Cuando la camarera vino a mi mesa a tomar el pedido, fijó su mirada en el lápiz que estaba dentro del libro abierto que leí esta semana. Me preguntó si lo podía tocar. Emocionada y con los ojos inundados, me pidió que por favor se lo dejara llevar al otro lado de la barra de los postres para mostrárselo a sus compañeras. “Muchachas, ¡miren esto!” les dijo con una emoción conmovedora, alzando el lápiz como si fuera una antorcha. Gritaron todas emocionadas y se lo pasaban de manos entre ellas. Cuando me lo devolvió me dio las gracias por el lápiz, porque le había hecho recordar su infancia y adolescencia, en su país, tan lejano y pegado al mío. Me lo dijo con alegría y con tristeza a la vez, y a mí se me estrujó el corazón.
Lejos de resultarme ajena o extraña su reacción, de verdad la entendí profundamente porque es justamente la emoción de ellas, uno de los motivos por los que sigo usando el Mongol 482 N° 2 de Eberhard Faber, aun cuando tenga que traerlos o pedirlos porque en Buenos Aires no los consigo. Yo aprendí a escribir con esos lápices y necesito tenerlos cerca, siempre tener uno a la vista. No exagero cuando afirmo que siento alivio al llevar uno de esos dentro del libro que esté leyendo, porque –salvo libros prestados– no sé leer sin subrayar y sin escribir en los bordes vírgenes de las hojas de los libros. El otro motivo es porque es el mejor lápiz del mundo, sin discusión y porque me ha enseñado que un lápiz sirve para muchas más cosas que escribir.
Yo no sé si a todo el mundo le suceda, pero yo recuerdo mi grafía, mis garabatos aprendiendo a escribir. También recuerdo absolutamente todas las letras que tuve hasta que me quedé decididamente con una, la que uso y me usa, con la que convivo y sabe absolutamente todo de mí. La infancia es ese lugar en el que se marinan las letras que luego, en la vida, van a convertirse en la extensión de uno. Pienso en la trayectoria de la vida, vista no en el rostro sino en las manos escribiendo. He visto durante toda mi vida la transformación de las mías con determinadas características, una de ellas es escribiendo y subrayado con ese lápiz amarillo.

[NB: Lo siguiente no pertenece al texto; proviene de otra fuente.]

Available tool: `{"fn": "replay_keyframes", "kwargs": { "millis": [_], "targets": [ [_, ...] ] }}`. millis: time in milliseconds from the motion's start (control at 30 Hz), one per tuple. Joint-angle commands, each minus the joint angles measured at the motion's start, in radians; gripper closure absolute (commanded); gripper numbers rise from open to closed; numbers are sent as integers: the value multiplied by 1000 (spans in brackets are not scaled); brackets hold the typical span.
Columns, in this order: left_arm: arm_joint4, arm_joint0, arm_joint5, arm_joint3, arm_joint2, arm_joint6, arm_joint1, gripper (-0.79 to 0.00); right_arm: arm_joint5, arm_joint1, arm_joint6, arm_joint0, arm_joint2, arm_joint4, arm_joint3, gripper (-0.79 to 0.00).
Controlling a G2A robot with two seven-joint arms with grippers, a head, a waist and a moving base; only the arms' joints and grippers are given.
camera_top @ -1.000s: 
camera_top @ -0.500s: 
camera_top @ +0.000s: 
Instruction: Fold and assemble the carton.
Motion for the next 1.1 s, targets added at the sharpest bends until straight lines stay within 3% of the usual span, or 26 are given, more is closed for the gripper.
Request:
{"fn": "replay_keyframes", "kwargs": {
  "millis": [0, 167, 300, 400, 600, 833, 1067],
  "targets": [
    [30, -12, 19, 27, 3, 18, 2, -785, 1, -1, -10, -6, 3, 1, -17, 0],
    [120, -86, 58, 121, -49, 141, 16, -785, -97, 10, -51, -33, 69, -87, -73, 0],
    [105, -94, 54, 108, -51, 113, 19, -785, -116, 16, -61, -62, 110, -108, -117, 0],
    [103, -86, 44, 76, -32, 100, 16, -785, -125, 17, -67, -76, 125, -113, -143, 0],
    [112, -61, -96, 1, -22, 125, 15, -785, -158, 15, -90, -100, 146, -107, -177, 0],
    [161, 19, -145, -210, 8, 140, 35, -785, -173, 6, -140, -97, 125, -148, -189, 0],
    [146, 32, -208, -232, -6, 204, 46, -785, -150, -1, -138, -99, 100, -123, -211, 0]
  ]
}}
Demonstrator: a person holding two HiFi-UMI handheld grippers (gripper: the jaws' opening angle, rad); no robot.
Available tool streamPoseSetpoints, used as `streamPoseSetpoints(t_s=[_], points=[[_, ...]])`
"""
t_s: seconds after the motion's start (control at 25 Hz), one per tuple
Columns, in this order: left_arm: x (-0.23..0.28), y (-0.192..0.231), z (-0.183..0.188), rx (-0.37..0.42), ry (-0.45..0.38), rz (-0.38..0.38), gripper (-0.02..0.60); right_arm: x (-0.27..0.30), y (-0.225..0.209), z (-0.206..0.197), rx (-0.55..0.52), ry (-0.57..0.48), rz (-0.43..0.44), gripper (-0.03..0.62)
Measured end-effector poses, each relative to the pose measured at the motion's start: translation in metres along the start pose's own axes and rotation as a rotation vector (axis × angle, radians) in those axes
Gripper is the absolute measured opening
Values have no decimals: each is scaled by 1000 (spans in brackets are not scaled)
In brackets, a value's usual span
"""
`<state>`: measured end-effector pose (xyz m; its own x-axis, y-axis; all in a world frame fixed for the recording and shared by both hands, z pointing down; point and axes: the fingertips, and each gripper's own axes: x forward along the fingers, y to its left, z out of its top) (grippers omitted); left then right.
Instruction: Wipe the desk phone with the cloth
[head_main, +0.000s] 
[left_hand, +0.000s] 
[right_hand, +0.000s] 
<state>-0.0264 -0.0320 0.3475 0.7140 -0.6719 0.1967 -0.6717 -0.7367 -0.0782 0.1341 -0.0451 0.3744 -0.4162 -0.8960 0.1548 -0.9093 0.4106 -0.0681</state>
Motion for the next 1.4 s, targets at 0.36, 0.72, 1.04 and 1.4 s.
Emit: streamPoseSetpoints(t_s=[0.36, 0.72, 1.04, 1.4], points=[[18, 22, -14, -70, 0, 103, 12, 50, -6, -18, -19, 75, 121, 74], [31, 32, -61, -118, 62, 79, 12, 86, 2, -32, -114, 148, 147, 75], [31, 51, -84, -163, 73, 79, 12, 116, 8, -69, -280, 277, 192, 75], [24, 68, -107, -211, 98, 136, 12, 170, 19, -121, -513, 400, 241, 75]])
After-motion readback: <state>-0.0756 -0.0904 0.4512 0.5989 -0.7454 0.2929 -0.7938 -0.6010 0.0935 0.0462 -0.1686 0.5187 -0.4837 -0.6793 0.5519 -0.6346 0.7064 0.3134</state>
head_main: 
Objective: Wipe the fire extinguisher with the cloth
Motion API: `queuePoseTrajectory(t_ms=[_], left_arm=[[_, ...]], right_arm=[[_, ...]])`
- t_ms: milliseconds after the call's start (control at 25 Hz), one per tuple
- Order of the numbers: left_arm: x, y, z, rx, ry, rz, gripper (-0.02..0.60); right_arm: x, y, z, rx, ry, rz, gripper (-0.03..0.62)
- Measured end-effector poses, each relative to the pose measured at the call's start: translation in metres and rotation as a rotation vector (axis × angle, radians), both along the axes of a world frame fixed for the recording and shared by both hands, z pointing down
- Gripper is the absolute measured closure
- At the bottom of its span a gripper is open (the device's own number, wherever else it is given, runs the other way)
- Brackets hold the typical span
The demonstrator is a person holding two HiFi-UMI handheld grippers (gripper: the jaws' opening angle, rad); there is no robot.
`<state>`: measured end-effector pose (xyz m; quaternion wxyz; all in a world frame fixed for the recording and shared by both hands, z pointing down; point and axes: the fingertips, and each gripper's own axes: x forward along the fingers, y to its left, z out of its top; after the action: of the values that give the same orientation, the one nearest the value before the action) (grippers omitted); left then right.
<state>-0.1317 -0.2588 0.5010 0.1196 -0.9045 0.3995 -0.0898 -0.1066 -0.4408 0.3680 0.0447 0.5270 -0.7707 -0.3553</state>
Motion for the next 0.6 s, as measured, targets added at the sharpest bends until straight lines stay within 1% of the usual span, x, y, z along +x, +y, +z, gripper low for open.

He vuelto sobre esa escena de emoción que produjo la vuelta a la infancia para las chicas del café y para mí, y pienso que la infancia siempre está en uno, quiero decir que, la infancia vive permanentemente en uno y no es estática, la infancia se sigue escribiendo y urdiendo mientras se avanza en la edad adulta. Es el punto de referencia, el rito iniciático de la trayectoria.
La infancia es y sucede, pero solamente luego, con el paso de los años, es que será mínimamente entendida. Cuando somos niños sabemos que lo somos, pero porque otros así nos lo señalan, porque el mundo adulto lo repite permanentemente y crea toda una performance de la infancia que llevamos a cabo, pero no se es consciente de todo eso. Solo somos conscientes de la infancia cuando ya no se porta ni se habita más. Todo lo que viene después de la infancia es el mundo siguiente, es una de las fuerzas gravitatorias que nos mantienen con vida. La infancia es un aljibe al que tiramos cada tanto un balde para que nos devuelva el agua del centro de la tierra de nuestra biografía. Un poco así también es ser migrante, como esas chicas y como yo. Un oscilar permanente entre mundos paralelos: estoy en un acá, pero vengo de un allá entonces soy las dos cosas. ¿Soy las dos cosas?
Es exactamente igual al mecanismo entre la infancia y la adultez, sólo que con el ardor de la herida que nunca se cierra y que implica migrar. Lo abrupto que es recordar anhelando al mismo tiempo. Recuerdo los ojos llenos de emoción de la chica que vino a mi mesa y no puedo evitar un nudo en la garganta. Volver a la infancia siempre es melancólico, pero cuando además se vuelve a una infancia que ocurrió en el país que hemos dejado, ese recuerdo es una bala al corazón- Lo veo en mí, en mi hermano, en muchas de mis amigas y familiares. Vi esa bala en la mirada fija, de ella, sobre el lápiz.
Antes de salir del café le regalé mi lápiz y explotaron todas y yo también de emoción. Lo hice con el temor de no estar segura si tenía uno más de repuesto, me la jugué. Volví caminando y la infancia, el lápiz, escribir, migrar, leer, amar. Todas esas cosas juntas en un desayuno. Entré a mi casa directo al estudio sin siquiera descargar mi bolso y a abrir la caja de zapatos en la que deberían estar guardados mis repuestos de Mongol 482 N° 2 de Eberhard Faber. Busqué con el mismo desespero de un perro que excava en la arena de la playa y descubrí que quedaba el último. Lo saqué del estuche y emocionada lo miré, lo abracé contra mi pecho y respiré.